Directions for this task => Search the entries for the word "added". Copy every line that holds it.

Data supplied Block Start

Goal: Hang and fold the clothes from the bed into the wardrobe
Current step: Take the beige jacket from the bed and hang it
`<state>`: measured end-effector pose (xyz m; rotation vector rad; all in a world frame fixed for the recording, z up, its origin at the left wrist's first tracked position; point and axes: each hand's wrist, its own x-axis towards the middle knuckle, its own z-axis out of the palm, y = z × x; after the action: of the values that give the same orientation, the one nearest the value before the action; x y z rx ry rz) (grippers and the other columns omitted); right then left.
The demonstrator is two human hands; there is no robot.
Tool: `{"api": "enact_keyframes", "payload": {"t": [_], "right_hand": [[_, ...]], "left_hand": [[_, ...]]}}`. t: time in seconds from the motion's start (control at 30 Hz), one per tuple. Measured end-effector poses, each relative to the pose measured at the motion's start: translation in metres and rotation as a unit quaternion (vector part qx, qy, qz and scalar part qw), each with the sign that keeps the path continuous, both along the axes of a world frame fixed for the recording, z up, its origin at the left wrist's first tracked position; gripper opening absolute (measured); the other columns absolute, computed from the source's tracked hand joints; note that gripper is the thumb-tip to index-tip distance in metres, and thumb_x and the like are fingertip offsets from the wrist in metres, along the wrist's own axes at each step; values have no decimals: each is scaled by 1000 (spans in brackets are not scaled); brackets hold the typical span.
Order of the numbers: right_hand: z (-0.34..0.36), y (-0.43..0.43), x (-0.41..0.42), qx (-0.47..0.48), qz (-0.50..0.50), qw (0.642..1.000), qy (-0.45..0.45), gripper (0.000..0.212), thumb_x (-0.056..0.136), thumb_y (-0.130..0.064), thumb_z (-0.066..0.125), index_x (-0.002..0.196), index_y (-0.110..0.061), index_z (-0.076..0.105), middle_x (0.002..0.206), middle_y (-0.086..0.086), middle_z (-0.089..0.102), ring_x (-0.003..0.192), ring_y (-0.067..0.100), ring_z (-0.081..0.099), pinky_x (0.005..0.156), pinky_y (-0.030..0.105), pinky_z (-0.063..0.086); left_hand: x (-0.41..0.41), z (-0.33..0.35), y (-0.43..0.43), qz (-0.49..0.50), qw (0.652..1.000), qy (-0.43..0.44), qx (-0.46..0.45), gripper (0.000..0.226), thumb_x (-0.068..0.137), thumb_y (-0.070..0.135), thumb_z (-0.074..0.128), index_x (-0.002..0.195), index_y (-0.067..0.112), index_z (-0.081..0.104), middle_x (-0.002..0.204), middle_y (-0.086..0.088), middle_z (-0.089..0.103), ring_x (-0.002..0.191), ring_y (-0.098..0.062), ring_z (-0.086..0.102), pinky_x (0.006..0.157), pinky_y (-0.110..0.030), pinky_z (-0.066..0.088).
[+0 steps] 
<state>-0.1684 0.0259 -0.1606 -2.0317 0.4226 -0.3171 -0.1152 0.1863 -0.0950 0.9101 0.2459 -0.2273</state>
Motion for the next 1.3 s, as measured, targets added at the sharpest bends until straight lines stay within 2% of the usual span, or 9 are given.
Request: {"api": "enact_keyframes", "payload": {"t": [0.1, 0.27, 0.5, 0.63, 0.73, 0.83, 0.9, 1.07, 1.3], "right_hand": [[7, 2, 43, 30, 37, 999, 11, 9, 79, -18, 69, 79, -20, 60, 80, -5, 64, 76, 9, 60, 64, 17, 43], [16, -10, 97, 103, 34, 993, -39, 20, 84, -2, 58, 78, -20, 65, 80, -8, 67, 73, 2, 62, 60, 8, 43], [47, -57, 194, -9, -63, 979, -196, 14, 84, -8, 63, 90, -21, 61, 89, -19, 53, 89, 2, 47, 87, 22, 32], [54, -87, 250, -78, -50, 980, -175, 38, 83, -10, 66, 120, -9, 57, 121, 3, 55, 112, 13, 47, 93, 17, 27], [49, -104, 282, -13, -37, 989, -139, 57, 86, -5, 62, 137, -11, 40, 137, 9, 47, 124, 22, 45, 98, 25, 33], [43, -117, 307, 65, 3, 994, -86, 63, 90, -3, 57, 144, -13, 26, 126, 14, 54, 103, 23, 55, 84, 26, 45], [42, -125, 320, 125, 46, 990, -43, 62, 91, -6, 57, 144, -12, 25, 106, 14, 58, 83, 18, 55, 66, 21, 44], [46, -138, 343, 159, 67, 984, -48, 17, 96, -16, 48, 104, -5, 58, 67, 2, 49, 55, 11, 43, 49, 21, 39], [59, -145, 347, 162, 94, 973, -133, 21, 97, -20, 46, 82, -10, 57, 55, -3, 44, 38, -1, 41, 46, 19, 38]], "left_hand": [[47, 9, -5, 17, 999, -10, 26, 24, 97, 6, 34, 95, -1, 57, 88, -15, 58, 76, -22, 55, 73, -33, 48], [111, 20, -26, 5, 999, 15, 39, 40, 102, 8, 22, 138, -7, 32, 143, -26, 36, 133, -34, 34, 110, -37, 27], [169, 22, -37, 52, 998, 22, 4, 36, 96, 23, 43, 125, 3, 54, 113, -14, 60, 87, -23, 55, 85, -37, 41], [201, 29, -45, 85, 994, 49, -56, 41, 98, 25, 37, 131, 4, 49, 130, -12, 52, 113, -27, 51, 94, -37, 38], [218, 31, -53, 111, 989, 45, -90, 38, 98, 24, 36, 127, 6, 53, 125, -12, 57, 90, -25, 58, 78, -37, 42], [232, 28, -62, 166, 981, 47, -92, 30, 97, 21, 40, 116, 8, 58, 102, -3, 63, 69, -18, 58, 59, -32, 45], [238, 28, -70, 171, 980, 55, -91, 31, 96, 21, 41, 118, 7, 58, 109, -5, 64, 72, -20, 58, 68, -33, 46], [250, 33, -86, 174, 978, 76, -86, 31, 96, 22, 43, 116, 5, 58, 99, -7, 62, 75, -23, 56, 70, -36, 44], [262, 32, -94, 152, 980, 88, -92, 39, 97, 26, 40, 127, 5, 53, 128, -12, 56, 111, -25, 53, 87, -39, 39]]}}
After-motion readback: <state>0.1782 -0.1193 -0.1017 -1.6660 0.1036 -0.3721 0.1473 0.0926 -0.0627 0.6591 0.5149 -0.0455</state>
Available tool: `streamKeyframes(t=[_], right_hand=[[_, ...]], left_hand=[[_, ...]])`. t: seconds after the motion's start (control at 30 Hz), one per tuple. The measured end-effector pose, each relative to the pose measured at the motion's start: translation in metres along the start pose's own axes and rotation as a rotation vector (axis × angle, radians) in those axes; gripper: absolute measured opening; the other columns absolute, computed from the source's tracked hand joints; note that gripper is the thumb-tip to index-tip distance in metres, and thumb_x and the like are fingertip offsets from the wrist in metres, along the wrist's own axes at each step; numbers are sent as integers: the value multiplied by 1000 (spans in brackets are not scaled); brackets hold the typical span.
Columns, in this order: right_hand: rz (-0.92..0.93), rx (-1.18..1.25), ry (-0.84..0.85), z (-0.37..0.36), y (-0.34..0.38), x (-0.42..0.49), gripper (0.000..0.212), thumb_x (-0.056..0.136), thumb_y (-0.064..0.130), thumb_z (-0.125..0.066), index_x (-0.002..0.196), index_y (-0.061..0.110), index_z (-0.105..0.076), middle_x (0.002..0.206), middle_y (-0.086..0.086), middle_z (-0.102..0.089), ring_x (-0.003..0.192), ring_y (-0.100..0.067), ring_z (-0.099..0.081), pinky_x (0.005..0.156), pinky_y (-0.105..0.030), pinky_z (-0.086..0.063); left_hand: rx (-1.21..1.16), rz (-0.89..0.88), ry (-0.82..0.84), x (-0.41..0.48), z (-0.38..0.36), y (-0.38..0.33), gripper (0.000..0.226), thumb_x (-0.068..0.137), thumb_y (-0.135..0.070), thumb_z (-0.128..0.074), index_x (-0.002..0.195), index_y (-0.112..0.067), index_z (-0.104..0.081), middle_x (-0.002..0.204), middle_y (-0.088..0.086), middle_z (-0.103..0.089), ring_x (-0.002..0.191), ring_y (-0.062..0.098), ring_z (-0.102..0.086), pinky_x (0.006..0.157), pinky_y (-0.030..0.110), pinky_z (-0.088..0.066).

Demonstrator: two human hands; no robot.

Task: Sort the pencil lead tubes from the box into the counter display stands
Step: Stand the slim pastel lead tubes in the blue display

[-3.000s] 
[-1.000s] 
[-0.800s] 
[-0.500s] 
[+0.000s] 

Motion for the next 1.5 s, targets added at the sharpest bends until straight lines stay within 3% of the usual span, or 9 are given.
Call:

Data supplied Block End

Exercise response =>
Motion for the next 1.3 s, as measured, targets added at the sharpest bends until straight lines stay within 2% of the usual span, or 9 are given.
Motion for the next 1.5 s, targets added at the sharpest bends until straight lines stay within 3% of the usual span, or 9 are given.

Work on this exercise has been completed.